CUATRO Rodríguez sólo quiere que no lo desprecien. Lo que no es sencillo. Rodríguez se envuelve en una toalla y llega a la sala. Sus hijos lo contemplan como si se hubiese vuelto loco. Está claro que nunca lo vieron envuelto en una toalla y dando vueltas por ahí, panza al aire. Rodríguez se acuerda de lo que le regaló su mujer para su último cumpleaños (una camiseta donde se lee: Esto no es una panza: es una camiseta con relieve) y contempla a sus hijos con ojos entrecerrados. No hace mucho, por una encuesta, se enteró de que los dos referentes de la juventud española eran Messi y Lady Gaga y que sus “sus ídolos son los artistas y personajes del espectáculo (62,4 por ciento), los futbolistas (46 por ciento) y deportistas en general (34 por ciento), a los que admiran por su belleza física, éxito y fama. Muy pocos consideran personajes de referencia a los escritores (2 por ciento) y mucho menos a los científicos (1,6 por ciento)”. Los políticos –algo es algo– ni siquiera puntúan, aunque todos los encuestados sepan que no hay destino mejor que el de funcionario público, quien –si hay suerte– se fotografiará junto a Messi o a Lady Gaga. Después, enseguida, Rodríguez mira al cielo –al techo– sin saber que me mira a mí pero acaso sospechando algo. La suya –la inquietud de Rodríguez– lejos, muy lejos, está de los planteos frankenstianos que Nathan Zuckerman le hace a su creador Philip Roth al final de un libro titulado Los hechos. Yo no soy Rodríguez ni Rodríguez se parece a mí salvo en el hecho de que –ambos– estamos muy pero muy fatigados, con mucho calor, y con ganas de saltar desde el barco hasta ese iceberg para estar más fresquitos mientras nos alejamos rumbo a nuevos horizontes.

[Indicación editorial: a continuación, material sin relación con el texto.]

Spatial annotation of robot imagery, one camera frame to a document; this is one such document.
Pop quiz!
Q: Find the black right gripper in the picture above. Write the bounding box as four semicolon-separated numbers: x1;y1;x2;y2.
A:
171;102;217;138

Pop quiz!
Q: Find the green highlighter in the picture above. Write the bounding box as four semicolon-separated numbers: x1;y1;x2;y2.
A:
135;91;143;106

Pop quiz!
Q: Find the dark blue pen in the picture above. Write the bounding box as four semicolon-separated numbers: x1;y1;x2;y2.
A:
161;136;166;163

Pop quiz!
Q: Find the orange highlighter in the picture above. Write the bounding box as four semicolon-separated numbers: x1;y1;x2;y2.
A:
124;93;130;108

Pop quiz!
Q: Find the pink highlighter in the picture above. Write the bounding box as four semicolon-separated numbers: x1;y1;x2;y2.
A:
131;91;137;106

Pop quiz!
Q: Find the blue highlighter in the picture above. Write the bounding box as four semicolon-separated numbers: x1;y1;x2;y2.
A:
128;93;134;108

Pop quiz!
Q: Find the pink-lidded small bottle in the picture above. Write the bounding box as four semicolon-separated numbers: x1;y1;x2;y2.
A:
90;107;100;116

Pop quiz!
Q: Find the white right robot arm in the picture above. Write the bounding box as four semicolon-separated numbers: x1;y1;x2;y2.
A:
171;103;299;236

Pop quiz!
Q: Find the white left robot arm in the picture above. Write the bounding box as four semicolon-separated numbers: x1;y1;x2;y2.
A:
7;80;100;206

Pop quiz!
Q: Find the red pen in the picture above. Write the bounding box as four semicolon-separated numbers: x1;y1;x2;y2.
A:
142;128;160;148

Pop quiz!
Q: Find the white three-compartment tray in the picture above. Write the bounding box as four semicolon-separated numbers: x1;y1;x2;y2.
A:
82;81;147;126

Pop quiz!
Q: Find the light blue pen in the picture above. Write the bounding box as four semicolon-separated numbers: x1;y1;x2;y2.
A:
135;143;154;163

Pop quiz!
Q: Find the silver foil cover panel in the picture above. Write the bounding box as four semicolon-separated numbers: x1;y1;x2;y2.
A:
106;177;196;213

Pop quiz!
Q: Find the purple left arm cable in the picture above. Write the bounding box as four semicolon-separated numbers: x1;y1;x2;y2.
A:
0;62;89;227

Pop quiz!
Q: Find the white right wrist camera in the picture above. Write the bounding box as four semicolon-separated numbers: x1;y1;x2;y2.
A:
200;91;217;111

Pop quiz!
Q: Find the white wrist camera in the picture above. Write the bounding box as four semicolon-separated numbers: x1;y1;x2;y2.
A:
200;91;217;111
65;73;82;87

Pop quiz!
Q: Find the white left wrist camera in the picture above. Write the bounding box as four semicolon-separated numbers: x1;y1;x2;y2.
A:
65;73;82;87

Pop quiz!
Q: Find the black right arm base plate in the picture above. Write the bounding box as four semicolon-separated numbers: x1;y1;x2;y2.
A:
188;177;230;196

Por suerte, justo cuando Rodríguez va a empezar a hablar solo (a hablarme a mí y a exigirme que, puesto a contarlo, lo cuente a él y no al país donde nació) el cielo se hace pedazos. Truenos y rayos y rayos y centellas. Una de esas tormentas de verano. Y la luz que se corta, se va, y yo que ya no puedo seguir escribiendo a Rodríguez. Y Rodríguez que, curiosamente ligero y liviano, se mete en la cocina y, con una sonrisa fatigada –como de clavadista crepuscular y en picada– se dice: “Me voy a hacer el mejor gin tonic de toda la historia”.
Y se lo hace.
Y se lo bebe como quien traga agua, como quien traga saliva, como quien traga lo que le pongan delante para poder seguir nadando en la oscuridad.